隣国のモフモフ騎士団長様、番ではない私でよろしいのですか?
「.....承知しました。この一件が終わりましたら婚約破棄、お受けいたします」
「なっ、本気だぞ」
「はい、承知致しております」
「..........っ」
カァーッと首まで赤くして苛立ちを見せる殿下。
私が縋ってこないのが気に入らないのだろう。
しかし、婚約破棄してくれるというなら願ったり叶ったりだ。この宙ぶらりんの状態にも、殿下の馬鹿さ加減.....もとい。物事を深く考えない単純さにも嫌気がさしていたから。
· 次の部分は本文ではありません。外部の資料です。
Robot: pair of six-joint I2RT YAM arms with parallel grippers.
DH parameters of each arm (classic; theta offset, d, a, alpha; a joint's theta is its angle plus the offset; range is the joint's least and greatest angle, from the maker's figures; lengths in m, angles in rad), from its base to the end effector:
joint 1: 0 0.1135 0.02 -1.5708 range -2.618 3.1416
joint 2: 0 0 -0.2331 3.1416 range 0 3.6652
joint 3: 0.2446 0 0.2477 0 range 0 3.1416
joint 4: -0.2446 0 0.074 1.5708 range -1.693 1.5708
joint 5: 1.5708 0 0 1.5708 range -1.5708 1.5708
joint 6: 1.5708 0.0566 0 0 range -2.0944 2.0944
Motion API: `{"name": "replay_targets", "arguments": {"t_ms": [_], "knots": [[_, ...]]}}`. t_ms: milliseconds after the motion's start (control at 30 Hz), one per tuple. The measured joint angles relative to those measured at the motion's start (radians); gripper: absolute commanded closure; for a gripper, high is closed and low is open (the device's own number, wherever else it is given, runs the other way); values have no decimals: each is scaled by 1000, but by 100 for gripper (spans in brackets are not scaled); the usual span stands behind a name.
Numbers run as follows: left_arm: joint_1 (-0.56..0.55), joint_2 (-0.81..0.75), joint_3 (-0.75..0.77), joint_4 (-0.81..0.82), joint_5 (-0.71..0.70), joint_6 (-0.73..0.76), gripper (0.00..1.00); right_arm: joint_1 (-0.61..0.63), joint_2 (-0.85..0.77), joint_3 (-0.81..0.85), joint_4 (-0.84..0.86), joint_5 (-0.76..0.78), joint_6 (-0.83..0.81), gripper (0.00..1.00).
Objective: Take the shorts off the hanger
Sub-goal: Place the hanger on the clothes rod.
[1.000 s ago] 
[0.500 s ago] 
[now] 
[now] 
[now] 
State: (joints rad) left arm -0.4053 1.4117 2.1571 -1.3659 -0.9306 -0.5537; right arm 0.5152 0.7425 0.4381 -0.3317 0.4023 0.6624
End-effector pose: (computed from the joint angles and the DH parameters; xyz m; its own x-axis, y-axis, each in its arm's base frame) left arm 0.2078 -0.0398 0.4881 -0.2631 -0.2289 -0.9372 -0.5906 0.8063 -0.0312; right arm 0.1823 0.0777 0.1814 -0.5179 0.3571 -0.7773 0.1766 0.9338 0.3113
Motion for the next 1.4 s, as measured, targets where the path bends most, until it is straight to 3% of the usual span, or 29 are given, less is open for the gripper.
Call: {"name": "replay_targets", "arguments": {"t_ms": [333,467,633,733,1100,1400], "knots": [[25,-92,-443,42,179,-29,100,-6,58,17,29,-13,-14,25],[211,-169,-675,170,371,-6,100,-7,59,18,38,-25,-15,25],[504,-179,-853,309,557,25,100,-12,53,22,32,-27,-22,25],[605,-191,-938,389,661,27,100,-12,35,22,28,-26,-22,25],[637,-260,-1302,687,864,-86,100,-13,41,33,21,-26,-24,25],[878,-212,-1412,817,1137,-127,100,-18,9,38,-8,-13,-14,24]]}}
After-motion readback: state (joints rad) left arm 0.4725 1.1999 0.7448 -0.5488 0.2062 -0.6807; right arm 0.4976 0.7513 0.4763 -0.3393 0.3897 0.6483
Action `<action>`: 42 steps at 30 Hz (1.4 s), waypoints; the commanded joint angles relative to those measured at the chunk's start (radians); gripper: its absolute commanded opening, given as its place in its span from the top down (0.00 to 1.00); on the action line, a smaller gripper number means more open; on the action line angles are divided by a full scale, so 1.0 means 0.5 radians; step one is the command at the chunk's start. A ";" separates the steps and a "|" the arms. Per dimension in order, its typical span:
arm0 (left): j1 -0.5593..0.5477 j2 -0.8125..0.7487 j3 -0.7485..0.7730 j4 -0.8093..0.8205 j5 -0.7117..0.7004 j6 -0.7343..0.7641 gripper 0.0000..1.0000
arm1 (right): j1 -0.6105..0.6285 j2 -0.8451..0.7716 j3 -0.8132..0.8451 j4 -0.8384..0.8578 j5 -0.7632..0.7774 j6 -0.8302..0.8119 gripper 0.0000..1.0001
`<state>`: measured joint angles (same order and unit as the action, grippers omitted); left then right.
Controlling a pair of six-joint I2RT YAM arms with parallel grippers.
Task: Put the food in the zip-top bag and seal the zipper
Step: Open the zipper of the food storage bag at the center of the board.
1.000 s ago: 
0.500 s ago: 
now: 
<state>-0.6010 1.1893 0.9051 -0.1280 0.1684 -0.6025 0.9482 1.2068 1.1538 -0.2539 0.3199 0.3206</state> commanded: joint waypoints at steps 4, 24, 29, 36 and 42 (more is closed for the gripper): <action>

「では、リルハ嬢の件に戻しますね。どうか彼女の今後に関わることですので.....トランドル男爵令嬢、お話頂けませんか」
今度は彼女に向かって頭を下げた。
公爵令嬢が男爵令嬢に頭を下げるなんてあり得ない。憤りも感じるが、この場で把握した彼女の性格上、私が婚約破棄された場面を目の当たりにして、頭まで下げてきたとなればきっと見下してしゃべり始めるかと思ったのだ。
彼女にドリンクを渡した給仕に証言してもらっても、他の目撃者を探したとしても。あの殿下のことだ。間違いなく私たちが嘘をついていると言ってくるだろう。
この場にいる者の中で彼が信じるのは、トランドル男爵令嬢本人の言葉だけなのだ。
しばらく私をじっと見ていた彼女は、やがて小さく吹いた。